Que en la misma semana dos cazadores se hayan pegado un tiro ha puesto cachondos a algunos caníbales del pensamiento único. Produce bochorno pasear de espectador por las redes de la todopoderosa libertad de expresión sin más límite que el nulo respeto a las más elementales normas habituales entre la especie humana y por las que hasta los animales muestran casi siempre más respeto, incluso sobre sus propias víctimas. Relacionar a Miguel Blesa con Melania Capitán porque los dos supuestamente se dispararon con su escopeta, es esquizofrenia.

Ella era una joven carismática que se atrevió a romper estereotipos y mostrar orgullosa su afición a esa caza que algunos denominan sencilla, legal, necesaria y ética, acostumbrada a soportar presiones, amenazas e insultos por desarrollar una actividad completamente dentro de la ley, como la que usted y yo desarrollamos cuando nos comemos un pollo o un entrecot, aunque a algunos pueda parecerle asesinato. Él debía ser otra cosa. Aunque el hecho de seguramente estar federados en el mismo deporte pueda hacerlos parecidos, yo creo que el modelo era diametralmente opuesto y puedo asegurarles que no he salido de caza con ninguno de los dos. La última vez que lo hice debía tener 10 ó 12 años, era esa época de principios de los 70 donde los jornaleros se expansionaban los domingos yendo a alguno de esos cotos abiertos que el Icona de la dictadura mantenía para equilibrar las especies y las mentes de los que trabajaban 70 horas a la semana. Eran gratis y los chavales acompañábamos a nuestros padres para después de haber puesto el pie en tierra a las cinco de la mañana y estar a las seis en el campo, andar durante varias horas y almorzar a eso de las doce dando por cerrada la actuación, volver a casa con alguna perdiz que sorprendida por la trayectoria de algún que otro perdigón perdido se dejaba capturar. Ese día había también fiesta en la cocina.

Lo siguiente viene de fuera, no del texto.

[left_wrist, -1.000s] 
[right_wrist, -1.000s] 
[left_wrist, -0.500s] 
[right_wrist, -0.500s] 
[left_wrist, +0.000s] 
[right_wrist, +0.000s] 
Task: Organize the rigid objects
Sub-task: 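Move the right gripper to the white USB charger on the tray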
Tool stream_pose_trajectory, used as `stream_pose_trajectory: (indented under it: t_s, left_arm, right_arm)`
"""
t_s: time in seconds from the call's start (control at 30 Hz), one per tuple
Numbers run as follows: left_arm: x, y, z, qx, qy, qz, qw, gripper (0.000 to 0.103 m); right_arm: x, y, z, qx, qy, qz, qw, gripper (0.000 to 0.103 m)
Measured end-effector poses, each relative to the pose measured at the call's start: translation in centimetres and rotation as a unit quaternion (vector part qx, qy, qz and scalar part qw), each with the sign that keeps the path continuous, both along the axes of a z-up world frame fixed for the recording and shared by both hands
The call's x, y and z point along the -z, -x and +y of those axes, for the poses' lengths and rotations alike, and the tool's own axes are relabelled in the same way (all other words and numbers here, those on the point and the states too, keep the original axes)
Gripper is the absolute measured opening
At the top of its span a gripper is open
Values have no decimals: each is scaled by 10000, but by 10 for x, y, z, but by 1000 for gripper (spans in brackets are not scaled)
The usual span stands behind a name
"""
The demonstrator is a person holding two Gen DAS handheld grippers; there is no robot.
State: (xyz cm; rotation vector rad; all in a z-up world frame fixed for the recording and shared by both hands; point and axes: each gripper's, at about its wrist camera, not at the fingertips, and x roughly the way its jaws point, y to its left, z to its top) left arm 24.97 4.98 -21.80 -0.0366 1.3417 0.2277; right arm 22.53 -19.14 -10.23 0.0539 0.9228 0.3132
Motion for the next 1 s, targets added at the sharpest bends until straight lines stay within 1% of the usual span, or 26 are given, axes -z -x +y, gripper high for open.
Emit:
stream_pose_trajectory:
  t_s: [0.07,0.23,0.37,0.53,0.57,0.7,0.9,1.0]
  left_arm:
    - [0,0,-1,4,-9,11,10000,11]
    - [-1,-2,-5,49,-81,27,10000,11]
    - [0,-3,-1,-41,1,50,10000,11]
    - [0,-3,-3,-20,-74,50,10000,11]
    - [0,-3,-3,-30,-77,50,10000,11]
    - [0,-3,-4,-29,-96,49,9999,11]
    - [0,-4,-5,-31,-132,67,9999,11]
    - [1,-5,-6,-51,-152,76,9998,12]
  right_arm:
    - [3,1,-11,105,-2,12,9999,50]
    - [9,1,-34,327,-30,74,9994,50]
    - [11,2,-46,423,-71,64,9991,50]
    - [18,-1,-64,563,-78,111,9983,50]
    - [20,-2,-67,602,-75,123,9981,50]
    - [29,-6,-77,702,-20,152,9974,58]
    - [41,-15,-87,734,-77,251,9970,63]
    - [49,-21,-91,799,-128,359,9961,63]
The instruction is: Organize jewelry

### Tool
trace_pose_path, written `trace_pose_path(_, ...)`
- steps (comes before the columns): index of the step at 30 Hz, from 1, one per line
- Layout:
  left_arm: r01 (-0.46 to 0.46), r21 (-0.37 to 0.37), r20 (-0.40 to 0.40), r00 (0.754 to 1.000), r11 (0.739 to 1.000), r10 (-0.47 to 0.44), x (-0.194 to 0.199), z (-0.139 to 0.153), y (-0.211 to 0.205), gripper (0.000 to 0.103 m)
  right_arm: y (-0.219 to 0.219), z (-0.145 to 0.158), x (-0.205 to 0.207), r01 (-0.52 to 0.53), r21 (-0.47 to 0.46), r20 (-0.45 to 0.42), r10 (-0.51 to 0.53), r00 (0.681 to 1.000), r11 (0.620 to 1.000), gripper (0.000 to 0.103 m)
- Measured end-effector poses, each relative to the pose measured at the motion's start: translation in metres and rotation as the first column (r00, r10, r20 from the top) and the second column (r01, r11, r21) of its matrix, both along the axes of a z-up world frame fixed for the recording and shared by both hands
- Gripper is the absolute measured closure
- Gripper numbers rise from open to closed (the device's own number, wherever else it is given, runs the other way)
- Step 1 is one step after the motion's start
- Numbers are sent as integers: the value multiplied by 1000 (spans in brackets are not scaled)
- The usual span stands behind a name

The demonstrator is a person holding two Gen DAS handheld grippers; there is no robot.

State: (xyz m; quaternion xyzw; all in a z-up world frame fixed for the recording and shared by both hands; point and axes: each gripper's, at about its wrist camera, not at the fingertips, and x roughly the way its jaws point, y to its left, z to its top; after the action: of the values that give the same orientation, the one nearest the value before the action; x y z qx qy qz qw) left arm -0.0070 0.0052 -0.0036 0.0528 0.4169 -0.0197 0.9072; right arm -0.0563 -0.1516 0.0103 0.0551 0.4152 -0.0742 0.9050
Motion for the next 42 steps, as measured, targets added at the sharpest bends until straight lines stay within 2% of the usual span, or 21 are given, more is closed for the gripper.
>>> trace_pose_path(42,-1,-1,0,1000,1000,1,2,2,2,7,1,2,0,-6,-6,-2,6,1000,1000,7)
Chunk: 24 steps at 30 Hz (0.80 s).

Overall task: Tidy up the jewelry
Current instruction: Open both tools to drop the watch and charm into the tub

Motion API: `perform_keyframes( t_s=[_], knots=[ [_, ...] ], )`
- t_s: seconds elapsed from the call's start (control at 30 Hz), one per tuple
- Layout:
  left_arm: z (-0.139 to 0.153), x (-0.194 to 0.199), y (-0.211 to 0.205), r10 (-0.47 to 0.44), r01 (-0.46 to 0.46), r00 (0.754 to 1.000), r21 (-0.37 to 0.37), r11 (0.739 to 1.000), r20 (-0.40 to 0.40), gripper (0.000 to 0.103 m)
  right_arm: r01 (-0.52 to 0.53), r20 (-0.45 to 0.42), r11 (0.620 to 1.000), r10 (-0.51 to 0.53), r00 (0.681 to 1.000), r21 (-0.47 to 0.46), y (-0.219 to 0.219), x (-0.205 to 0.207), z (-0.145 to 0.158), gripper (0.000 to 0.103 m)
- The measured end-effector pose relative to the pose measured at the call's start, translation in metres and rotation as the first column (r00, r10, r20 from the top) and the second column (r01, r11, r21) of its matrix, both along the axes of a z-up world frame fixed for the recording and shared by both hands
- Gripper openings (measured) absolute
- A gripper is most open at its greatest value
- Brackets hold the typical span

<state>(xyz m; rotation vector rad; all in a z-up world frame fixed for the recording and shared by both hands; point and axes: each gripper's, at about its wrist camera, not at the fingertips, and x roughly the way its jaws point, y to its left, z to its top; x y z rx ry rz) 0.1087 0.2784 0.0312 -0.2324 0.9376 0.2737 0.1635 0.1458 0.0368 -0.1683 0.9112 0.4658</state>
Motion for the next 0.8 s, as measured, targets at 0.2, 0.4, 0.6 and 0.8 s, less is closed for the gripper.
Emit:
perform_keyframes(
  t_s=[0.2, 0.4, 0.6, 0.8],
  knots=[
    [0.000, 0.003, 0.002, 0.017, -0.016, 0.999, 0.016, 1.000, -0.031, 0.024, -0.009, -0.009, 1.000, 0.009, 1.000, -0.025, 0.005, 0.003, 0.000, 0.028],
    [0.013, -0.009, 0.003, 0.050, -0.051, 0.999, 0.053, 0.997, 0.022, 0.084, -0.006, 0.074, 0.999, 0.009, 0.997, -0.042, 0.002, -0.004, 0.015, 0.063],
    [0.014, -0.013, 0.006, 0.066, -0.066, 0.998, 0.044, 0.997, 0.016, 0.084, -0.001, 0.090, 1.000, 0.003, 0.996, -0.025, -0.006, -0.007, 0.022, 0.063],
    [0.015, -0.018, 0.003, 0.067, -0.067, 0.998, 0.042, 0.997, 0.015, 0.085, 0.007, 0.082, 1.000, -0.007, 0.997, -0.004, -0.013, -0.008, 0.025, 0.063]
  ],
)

Reconozco que en mi vida he pegado un tiro, pero no por nada, ningún principio de esos de culpabilidad en este asunto, simplemente porque prefiero dedicar los domingos a otros menesteres. Igual me ocurrió con los toros. En esa época, a los chavales nos llevaban a las corridas en la plaza de toros de Cartagena -hoy derruida y declarada puerta que franquea el anfiteatro romano (que casualidad)- y nos lo pasábamos en grande de la mano de nuestros padres o abuelos viendo aquella algarabía: la banda que no dejaba de sonar con los pañuelos al aire y ese calor insoportable en el tendido de sol que era para el único que alcanzaba nuestra precaria economía. Tampoco he vuelto después y también por una razón parecida: a las cinco de la tarde un sábado o un domingo siempre encuentro otras prioridades y ninguna de ellas es el fútbol.

Llámenme raro, pero les aseguro que aun habiéndome expuesto a tan arriesgados modelos sanguinarios no tengo ni me queda trauma alguno, ningún odio ni inquina por la gente a que le gustan los toros o las cacerías. Tengo grandes amigos en los dos gremios y ni siquiera tendría problema en acompañarles un día de caza y otro a los toros... Lo del fútbol sin embargo, sigo sin superarlo.

Y cada vez ando más convencido en acudir de nuevo a esas actividades de riesgo; y no porque me gusten hoy más que ayer, sino porque lo que no puedo soportar es la criminalización que estos talibanes de la imposición de ideas hacen de aquello que no toleran ni respetan. El otro día Sabina decía que podía estar de acuerdo con todo lo que decían los antitaurinos, pero que esperaba que para cuando prohibieran los toros él estuviera bien muerto. Yo lo que espero es estar bien vivo para cuando el respeto y la tolerancia inunden el pensamiento colectivo.